### WHAT YOU NEED TO DO:
Would you repeat, exactly as given, the line with "How is the surface" and every line after it to the end of the entries?

### Data excerpts:
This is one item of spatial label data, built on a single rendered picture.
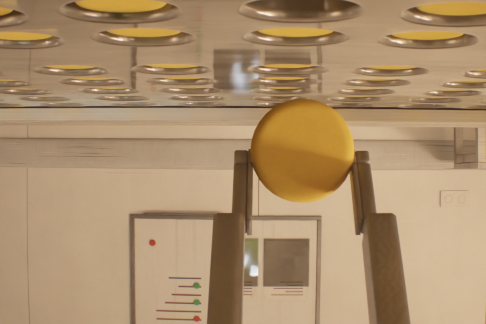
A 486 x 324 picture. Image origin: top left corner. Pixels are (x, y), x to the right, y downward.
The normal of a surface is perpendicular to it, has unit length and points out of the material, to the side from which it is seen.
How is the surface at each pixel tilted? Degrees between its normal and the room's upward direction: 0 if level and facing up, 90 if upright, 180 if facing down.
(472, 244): 90
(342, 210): 90
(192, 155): 90
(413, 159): 90
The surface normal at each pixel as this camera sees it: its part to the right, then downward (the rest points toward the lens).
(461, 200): -0.03, -0.04

### ANSWER BOX:
How is the surface at each pixel tilted? Degrees between its normal and the room's upward direction: 0 if level and facing up, 90 if upright, 180 if facing down.
(472, 244): 90
(342, 210): 90
(192, 155): 90
(413, 159): 90
The surface normal at each pixel as this camera sees it: its part to the right, then downward (the rest points toward the lens).
(461, 200): -0.03, -0.04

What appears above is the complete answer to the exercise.